- medical history, family history and physical examination
- digital rectal examination – where the doctor inserts a gloved finger into your rectum to feel the prostate through the rectal wall
- blood test to check for prostate-specific antigen (PSA), a protein produced by the prostate; the level of PSA can be higher than normal in people with prostate cancer (but also in people with other prostate conditions that are not cancer)
- genetic tests that look for inherited gene changes
- transrectal ultrasound – where a probe is inserted into the rectum that uses sound waves to create a picture of the prostate inside the body
- imaging tests such as a CT scan and a bone scan to look at whether the cancer has spread beyond the prostate gland and help to guide management.
- multiparametric magnetic resonance imaging (mpMRI), a specialised type of medical scan that combines three MRI images for greater detail
- Nuclear medicine imaging such as a PET scan or a bone scan. A PET-scan – a specialised type of scan which involves injecting a weak radioactive substance into the body to allow the cancer cells to show up on the scan. Prostate cancer often does not show up on standard PET scans, and a PSMA-PET scan may be done to specifically look for prostate cancer activity. PSMA stands for prostate specific membrane antigen, a protein found on the surface of prostate cells.
- biopsy (usually after having an MRI scan) – where a small sample of tissue is removed using a special needle guided by transrectal ultrasound and examined under a microscope; the needle is commonly inserted through the skin between the anus and scrotum (called a transperineal biopsy) but can also be inserted through the rectum (transrectal biopsy).
The tissue taken during a biopsy will be given a score that indicates how quickly the cancer may grow or spread. This may be done using the Gleason scoring system, where a score is given to the types of cancer seen under the microscope. These are given a low score meaning that the cancer is less likely to spread or a high score meaning it is most likely to spread. The two most common types of cancer found in the sample are given scores up to 5 and these are added together to give the Gleason Score (up to 10). The cancer may also be scored using the International Society of Urological Pathologists (ISUP) Grade Group system, which grades prostate cancer from 1 (least aggressive) to 5 (most aggressive).
If you are diagnosed with prostate cancer, you might have more tests to determine the stage of the disease and whether the cancer has spread to other parts of the body. Knowing the stage of the disease helps your medical team plan the best treatment for you.
Prostate cancer is staged using the following information:
- size and extent of the tumour
- whether the cancer has spread to nearby lymph nodes
- whether the cancer has spread to other organs or tissues in the body
- PSA level at diagnosis
- score from the prostate biopsy.
- Stage I (early or localised prostate cancer): the tumour has not spread outside the prostate. The tumour is small and may or may not be able to be felt during a digital rectal exam or seen with medical imaging tests. If it can be seen in tests, the tumour is in half or less of the prostate and on one side only. The cancer is low risk as it is slow growing and not aggressive. The Gleason score is 6 or less, the Grade Group score is 1, and the PSA level is less than 10.

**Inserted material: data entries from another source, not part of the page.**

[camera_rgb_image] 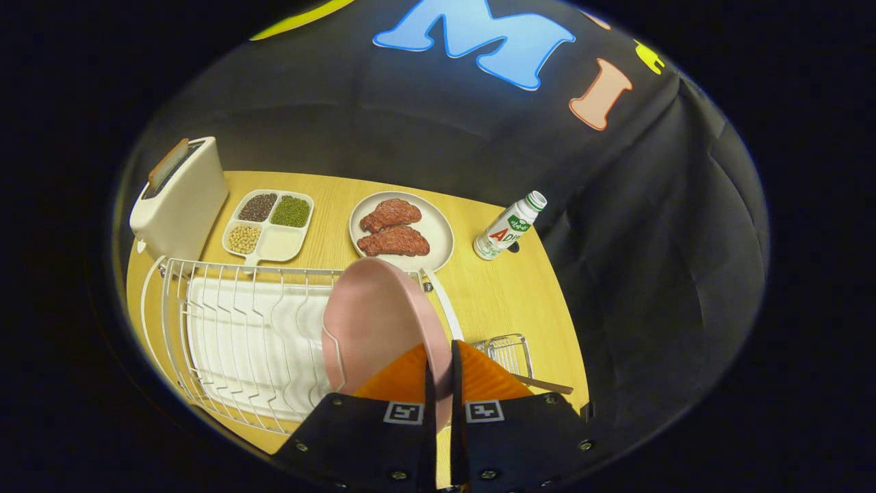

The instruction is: Take the plate from the dish rack, then take the spoon from the basket and place it into the plate.

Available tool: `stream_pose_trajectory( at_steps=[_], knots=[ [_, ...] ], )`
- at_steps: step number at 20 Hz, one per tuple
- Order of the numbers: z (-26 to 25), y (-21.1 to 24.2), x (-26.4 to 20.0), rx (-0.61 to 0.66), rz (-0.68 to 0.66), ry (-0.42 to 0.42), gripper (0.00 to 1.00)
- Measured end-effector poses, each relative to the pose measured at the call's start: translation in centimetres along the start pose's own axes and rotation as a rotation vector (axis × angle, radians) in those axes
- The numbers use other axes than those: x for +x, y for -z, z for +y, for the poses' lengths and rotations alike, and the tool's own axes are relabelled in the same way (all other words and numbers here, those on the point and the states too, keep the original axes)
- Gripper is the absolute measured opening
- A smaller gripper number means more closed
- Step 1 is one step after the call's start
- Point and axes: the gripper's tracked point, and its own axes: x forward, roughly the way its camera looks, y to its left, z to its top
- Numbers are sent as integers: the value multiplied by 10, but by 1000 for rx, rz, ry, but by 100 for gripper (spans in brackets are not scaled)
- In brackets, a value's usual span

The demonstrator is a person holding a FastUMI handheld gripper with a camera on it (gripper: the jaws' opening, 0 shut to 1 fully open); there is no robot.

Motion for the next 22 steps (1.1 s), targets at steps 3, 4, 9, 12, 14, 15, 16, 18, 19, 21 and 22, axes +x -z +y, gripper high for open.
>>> stream_pose_trajectory(
  at_steps=[3, 4, 9, 12, 14, 15, 16, 18, 19, 21, 22],
  knots=[
    [-5, -7, -9, -35, -21, 25, 8],
    [-6, -6, -10, -18, -14, 19, 8],
    [-6, -2, -10, 25, -14, 12, 8],
    [-4, -7, -8, 14, -44, 40, 8],
    [-4, -10, -6, -17, -64, 71, 8],
    [-2, -13, -7, -18, -70, 75, 8],
    [-2, -16, -7, -17, -86, 87, 8],
    [-5, -25, -9, -21, -112, 123, 8],
    [0, -25, -10, -26, -114, 133, 8],
    [2, -29, -15, -62, -134, 141, 8],
    [-5, -31, -21, -65, -149, 172, 8]
  ],
)
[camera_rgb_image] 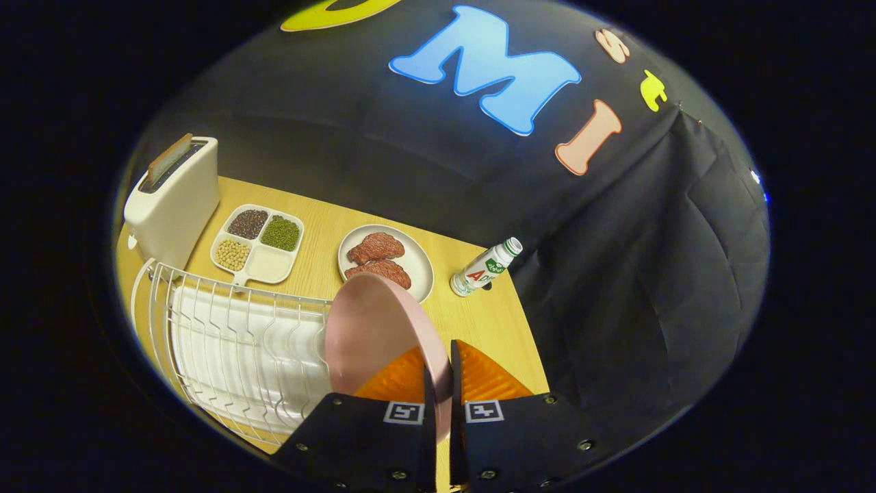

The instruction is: Take the plate from the dish rack, then take the spoon from the basket and place it into the plate.

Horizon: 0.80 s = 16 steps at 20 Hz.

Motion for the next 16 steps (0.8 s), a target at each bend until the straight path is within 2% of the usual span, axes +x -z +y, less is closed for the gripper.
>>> stream_pose_trajectory(
  at_steps=[2, 7, 9, 12, 16],
  knots=[
    [-12, -11, -5, 34, -37, 1, 8],
    [-40, -16, -33, 125, -40, -142, 8],
    [-65, -14, -45, 158, -61, -175, 8],
    [-106, -2, -64, 200, -95, -203, 8],
    [-142, 27, -83, 274, -113, -301, 8]
  ],
)
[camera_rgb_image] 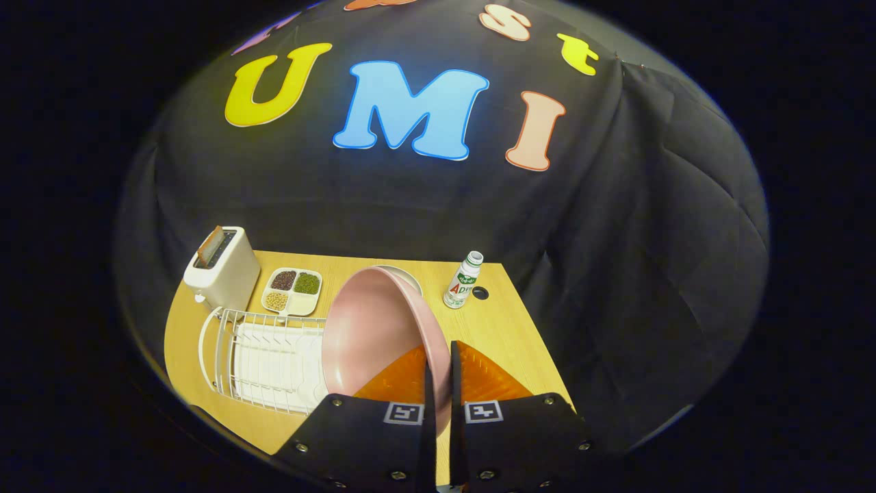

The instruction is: Take the plate from the dish rack, then take the spoon from the basket and place it into the plate.

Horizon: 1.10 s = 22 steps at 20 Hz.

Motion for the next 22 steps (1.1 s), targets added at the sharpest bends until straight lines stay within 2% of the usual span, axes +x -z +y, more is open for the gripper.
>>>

- Stage II (early or localised prostate cancer): The tumour has not spread outside the prostate. This can be further subdivided into the following substages:
- Stage IIA : The tumour may be in more than half of the prostate. The cancer is low risk as it is slow growing and not aggressive. The Gleason score is 6 or less, the Grade Group score is 1, and the PSA level is less than 20.
- Stage IIB : The tumour is in one or both sides of the prostate. The cancer is intermediate risk as it is likely to grow faster and be mildly to moderately aggressive. The Gleason score is 7, the Grade Group score is 2, and the PSA level is less than 20.
- Stage IIC :The tumour is in one or both sides of the prostate. The cancer is intermediate to high risk as it is likely to grow faster and be more aggressive. The Gleason score is 7 or 8, the Grade Group score is 3 or 4, and the PSA level is less than 20.
- Stage III prostate cancer: the tumour has either spread to both sides of the prostate or to nearby structures or organs.
- Stage IIIA (localised prostate cancer): the tumour has not spread outside the prostate. The tumour is in one or both sides of the prostate. The Gleason score is less than 8, the Grade Group score is 1, 2, 3 or 4, and the PSA level is at least 20.
- Stage IIIB (locally advanced prostate cancer): the tumour has spread beyond the prostate to the seminal vesicles or to nearby tissues or organs, such as the bladder, rectum or pelvic wall. It has not spread to nearby lymph nodes. The Gleason score is less than 8, the Grade Group score is 1, 2, 3 or 4, and the PSA level can be any number.